What does this mean for the average person? One enduring popular
example was the smart fridge: What if your refrigerator could tell you it
was out of milk, texting you as soon as its internal cameras saw there
was none left, or that the carton was past its expiration date?
In reality, the IoT is much more than smart homes and connected
appliances. It’s about helping people and organizations create new
ways of working while also fundamentally refreshing current
processes and priorities:
• Automation can help save money and build smarter services
that are more responsive and use resources more efficiently.
• Remote management simplifies how critical systems are deployed
and controlled, and it also empowers critical continuous monitoring.
• Data from sensors, people, and devices can be gathered, analyzed,
and shared back out across those same nodes, turning data into
insight and decisions.
In 2008, the number of things connected to the Internet surpassed
the number of people on Earth.1 According to research firm IDC Corp.,
Internet-connected devices are expected to number 200 billion by
2020.2 At that rate, these automated machine-to-machine transactions
will outnumber human-to-computer transactions soon.

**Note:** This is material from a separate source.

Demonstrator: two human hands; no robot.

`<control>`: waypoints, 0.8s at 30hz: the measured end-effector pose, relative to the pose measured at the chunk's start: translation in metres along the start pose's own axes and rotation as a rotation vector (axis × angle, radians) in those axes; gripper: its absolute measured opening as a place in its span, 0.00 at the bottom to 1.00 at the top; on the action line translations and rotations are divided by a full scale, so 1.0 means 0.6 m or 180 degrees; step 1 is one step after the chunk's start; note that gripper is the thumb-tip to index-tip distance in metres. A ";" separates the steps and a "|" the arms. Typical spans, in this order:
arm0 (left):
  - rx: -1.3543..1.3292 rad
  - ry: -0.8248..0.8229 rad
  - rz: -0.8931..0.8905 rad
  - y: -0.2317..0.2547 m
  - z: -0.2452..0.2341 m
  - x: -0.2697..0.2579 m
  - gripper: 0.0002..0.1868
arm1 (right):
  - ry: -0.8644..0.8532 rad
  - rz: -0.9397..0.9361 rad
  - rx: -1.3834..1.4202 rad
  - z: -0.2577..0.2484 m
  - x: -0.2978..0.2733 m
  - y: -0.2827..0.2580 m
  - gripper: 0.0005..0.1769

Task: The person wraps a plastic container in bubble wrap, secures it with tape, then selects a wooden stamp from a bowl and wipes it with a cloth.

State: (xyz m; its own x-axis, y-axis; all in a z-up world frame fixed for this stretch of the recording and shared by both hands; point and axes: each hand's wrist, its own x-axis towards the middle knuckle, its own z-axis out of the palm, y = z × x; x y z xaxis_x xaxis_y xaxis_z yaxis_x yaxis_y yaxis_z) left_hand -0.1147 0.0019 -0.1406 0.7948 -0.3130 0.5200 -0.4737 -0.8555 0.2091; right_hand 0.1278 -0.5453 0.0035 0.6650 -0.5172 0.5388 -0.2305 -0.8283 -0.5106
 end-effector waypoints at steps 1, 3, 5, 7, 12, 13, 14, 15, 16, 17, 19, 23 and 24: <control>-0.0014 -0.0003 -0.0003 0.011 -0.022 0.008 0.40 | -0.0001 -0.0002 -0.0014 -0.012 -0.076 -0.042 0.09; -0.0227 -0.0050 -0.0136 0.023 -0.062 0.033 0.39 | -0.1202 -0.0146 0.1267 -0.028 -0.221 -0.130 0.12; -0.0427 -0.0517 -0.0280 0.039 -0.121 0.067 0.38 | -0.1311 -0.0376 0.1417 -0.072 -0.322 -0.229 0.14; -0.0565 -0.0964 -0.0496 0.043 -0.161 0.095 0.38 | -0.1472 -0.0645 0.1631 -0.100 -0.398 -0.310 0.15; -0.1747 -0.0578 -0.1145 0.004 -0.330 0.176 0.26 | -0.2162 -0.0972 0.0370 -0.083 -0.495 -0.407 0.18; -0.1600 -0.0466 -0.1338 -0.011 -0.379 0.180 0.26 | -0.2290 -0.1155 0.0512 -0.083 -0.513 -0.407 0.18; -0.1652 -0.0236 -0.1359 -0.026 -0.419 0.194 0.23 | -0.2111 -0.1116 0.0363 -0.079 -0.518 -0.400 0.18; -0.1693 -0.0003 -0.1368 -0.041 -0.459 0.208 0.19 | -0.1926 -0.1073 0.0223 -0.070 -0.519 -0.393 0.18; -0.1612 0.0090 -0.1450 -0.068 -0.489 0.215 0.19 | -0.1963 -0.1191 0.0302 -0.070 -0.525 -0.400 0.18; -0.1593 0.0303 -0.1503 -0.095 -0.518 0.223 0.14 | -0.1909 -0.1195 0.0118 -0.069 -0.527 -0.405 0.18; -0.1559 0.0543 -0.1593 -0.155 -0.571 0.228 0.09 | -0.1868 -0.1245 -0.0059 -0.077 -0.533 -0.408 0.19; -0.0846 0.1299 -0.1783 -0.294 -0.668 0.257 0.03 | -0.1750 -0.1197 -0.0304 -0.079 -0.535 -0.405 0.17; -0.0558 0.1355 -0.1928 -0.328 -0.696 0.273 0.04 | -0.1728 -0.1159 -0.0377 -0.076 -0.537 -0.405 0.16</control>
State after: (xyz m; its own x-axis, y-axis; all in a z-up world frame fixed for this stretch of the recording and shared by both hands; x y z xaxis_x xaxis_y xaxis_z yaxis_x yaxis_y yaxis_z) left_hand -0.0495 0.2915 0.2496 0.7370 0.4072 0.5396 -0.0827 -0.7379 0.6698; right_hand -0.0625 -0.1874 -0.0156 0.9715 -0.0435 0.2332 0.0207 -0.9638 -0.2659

Earlier this year, the U.S. Senate unanimously approved a sweeping
congressional statement on IoT technology. It called for a “strategy
for the Internet of Things to promote economic growth and consumer
empowerment.”3 This milestone has accelerated the pace of
developing end-to-end solutions across industries and sectors,
converting the IoT into real-world revenue streams.
WHAT DOES THIS MEAN FOR
GOVERNMENT AGENCIES?
This ubiquitous connectivity between the Internet and devices presents
organizations with tremendous opportunity to reduce operating costs,
increase employee productivity, enhance citizen experiences, improve
agency connectivity, and accelerate meaningful innovation.
Intel Inside®. Powerful Solution Outside.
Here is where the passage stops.